Just How 'Transparent' Is the Obama White House? Scientists Try to Help
Computer scientists sort through reams of government data.
Nov. 16, 2010 -- Quick --who has been the most frequent visitor to the White House since the beginning of the Obama administration?
You don't know? Most of us would have no idea, despite the mountains of information the administration has posted at Data.gov, a website created in 2009 "to increase public access to high value, machine readable datasets generated by the executive branch of the federal government."
The Obama administration has promised to be, in its word, "transparent" about the workings of government. But it concedes that there is so much data -- most of it unsorted, without any context -- that even if you had heard of Data.gov, you would have terrible trouble making sense of it. It does have "machine readable datasets" on it, more than 270,000 of them.
Which brings us to James Hendler, a computer scientist at Rensselaer Polytechnic Institute in Troy, N.Y. No, he's not a frequent visitor to the White House -- more on that in a second -- but he is at a conference in Washington today, talking about how he and his team have been figuring out how to find information in all that digital noise. The administration says it is happy to have Hendler and his coleagues; it agrees the amount of material it posts can be daunting.
"The government collects data for very specific purposes," Hendler said in a telephone interview with ABC News. "You, as a citizen, could use that data for something. Maybe you want to track budgets."
But the raw stuff collected by government agencies -- from ozone monitors to the White House visitors' log -- is often in a form most users would not regard as user-friendly. The Environmental Protection Agency, for instance, listed readings from ozone meters nationwide, without their locations. And the White House listed every person cleared through security, just by name, date and home state, without including their affiliations or reasons for visiting.
Hendler and his team solved the problem by doing "mashups," a little like what musicians do when they combine parts of different songs, except they combined the mass of material from Data.gov with other lists. (The EPA does keep lists online of the locations of ozone sensors, just not in one place.)
So, it turns out that as of May, when the Rensselaer team last went through the list, the most frequent visitor to the White House was (drum roll, please) Anna Burger.
The Obama Administration Gets Help to Be 'Transparent'
Anna Burger?
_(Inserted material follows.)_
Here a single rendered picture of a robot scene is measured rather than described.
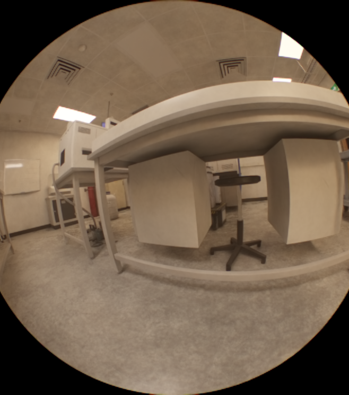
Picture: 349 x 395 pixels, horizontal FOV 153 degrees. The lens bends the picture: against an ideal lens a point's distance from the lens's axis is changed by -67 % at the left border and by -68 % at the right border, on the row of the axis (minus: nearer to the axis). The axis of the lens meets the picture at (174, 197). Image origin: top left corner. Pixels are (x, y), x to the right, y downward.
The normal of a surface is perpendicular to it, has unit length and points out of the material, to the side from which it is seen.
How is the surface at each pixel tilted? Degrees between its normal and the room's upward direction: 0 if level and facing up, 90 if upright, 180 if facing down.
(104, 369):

She was just ahead of Robert Wolf and Andrew Stern. Other names on the top-15 list were more familiar: Sens. Arlen Specter, D-Pa., Dick Durbin, D-Ill., and Christopher Dodd, D-Conn., as well as Richard Trumka of the United Mine Workers Union.
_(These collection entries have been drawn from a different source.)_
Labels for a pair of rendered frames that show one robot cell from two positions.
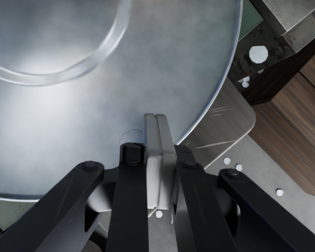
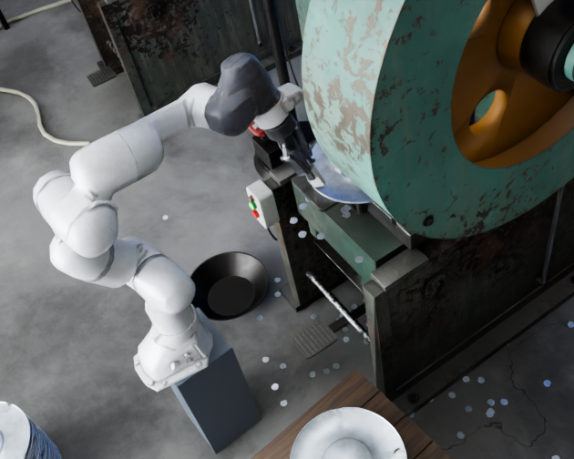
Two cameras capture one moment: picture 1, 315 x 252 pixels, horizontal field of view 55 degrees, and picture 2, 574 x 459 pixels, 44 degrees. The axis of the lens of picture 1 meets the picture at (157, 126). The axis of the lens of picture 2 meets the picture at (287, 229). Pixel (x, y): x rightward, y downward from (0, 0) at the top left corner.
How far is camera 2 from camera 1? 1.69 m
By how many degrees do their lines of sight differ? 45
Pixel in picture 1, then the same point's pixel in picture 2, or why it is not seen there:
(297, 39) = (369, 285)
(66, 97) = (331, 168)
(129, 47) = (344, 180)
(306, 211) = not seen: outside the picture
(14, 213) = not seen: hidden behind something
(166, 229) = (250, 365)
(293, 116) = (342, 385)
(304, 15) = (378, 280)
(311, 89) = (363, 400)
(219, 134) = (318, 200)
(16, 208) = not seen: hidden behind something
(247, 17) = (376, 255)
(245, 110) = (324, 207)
Hendler's team combined the raw list from Data.gov with other databases -- newspaper records, for instance -- and now the list of visitors makes more sense. Burger turns out to be a labor leader -- the former secretary-treasurer of the 2.2 million member Service Employees International Union, probably there to lobby a sympathetic Democratic administration. Stern is her former boss.
Wolf, the president of UBS Investment Bank, was appointed in 2009 to be a member of the president's Economic Recovery Advisory Board.
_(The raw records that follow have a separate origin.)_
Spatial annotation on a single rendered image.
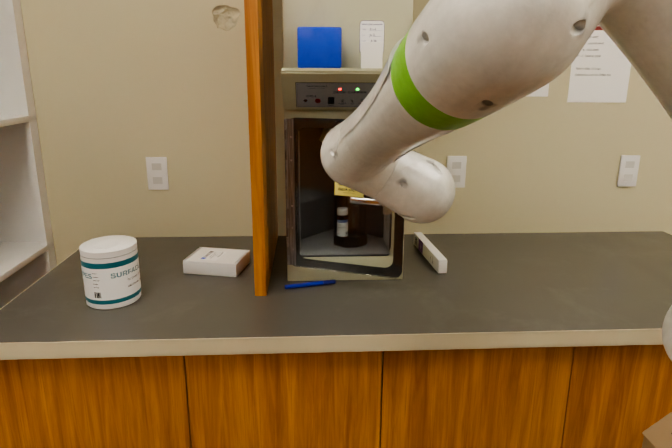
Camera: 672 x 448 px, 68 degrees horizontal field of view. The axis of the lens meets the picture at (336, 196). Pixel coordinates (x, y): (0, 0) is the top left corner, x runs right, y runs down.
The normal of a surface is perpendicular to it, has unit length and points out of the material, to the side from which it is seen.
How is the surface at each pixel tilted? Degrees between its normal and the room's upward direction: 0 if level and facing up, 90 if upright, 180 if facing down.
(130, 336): 0
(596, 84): 90
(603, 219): 90
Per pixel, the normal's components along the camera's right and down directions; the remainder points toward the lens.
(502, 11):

The data can be useful in other, perhaps more substantial ways; for instance, to determine whether high cigarette taxes actually discourage smoking. Hendler's answer: "It's sort of true, but there are a lot of other things at work there."
The data, using his mashup technique, show that New Jersey has the highest cigarette taxes and the highest prices per pack, but Utah has the lowest smoking rate. RPI researchers decided that taxes have an effect, but other factors loom larger, such as local regulations mandating smoke-free environments. Utah may be an unusual case, with a large number of non-smoking Mormons.
More of RPI's mashups, and the results, can be found on a website it has set up; click here to take a look.
What does all this tell us about the administration's efforts to be open? Perhaps that's a question for you.
Hendler says the Obama White House is certainly putting a lot of data out there, but "data is most useful when you have something to compare it to."
That's what he and his colleagues say they are trying to add.
"The longer-term goal," he said, "is to turn data into a discussion between government and its citizens."